» **Task**
Please give back, exactly as written, the lines from the line with "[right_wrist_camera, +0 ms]" to the line with "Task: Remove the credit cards" in the listing below, leaving out all pictures.

» **Given information**

****************************************

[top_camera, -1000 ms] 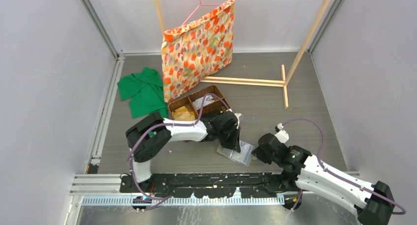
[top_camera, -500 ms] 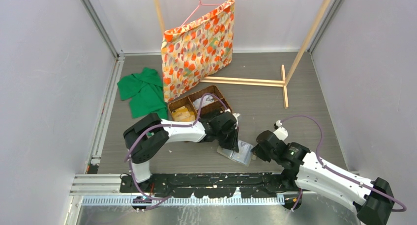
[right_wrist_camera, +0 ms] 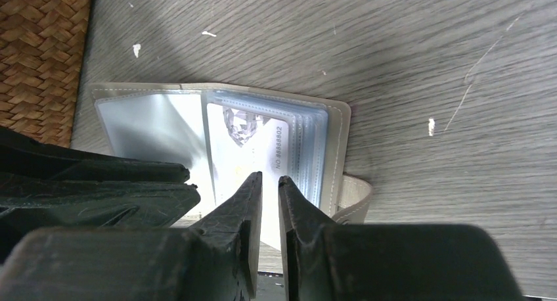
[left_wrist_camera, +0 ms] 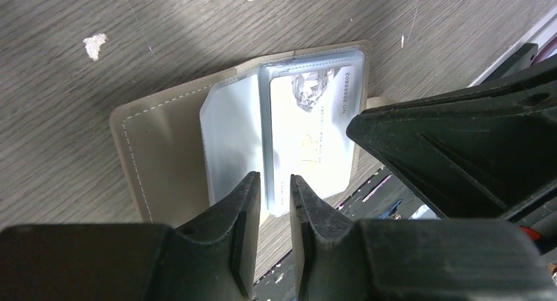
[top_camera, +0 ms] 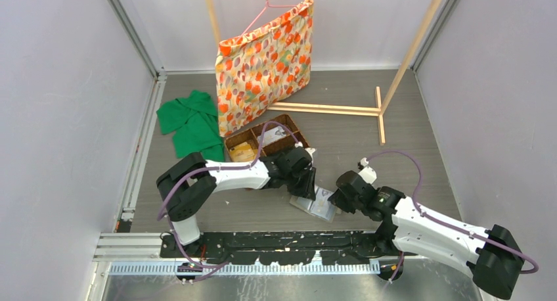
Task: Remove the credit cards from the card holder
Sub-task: Remove the credit card from the card holder.
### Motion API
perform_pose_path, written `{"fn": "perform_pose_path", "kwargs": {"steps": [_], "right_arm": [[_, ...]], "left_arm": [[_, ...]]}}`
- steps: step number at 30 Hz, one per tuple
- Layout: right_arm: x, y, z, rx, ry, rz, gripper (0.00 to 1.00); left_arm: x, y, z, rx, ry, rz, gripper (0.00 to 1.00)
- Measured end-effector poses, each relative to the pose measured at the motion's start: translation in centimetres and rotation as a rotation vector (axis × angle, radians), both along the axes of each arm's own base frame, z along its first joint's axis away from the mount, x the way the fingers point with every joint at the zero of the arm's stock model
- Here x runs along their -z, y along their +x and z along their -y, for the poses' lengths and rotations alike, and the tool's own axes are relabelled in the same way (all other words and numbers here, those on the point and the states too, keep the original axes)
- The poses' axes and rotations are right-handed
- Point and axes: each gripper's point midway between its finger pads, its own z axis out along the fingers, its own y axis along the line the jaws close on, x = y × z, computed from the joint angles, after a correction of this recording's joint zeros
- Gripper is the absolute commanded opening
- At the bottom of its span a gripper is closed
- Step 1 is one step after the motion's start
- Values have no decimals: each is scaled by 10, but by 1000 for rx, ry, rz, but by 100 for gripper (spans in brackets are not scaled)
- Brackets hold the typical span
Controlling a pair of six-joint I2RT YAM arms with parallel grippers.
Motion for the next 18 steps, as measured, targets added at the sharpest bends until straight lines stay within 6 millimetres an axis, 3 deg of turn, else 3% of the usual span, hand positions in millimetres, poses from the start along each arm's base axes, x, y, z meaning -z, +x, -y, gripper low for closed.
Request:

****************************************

» **Task result**
[right_wrist_camera, +0 ms] 
[left_wrist_camera, +0 ms] 
[top_camera, +0 ms] 
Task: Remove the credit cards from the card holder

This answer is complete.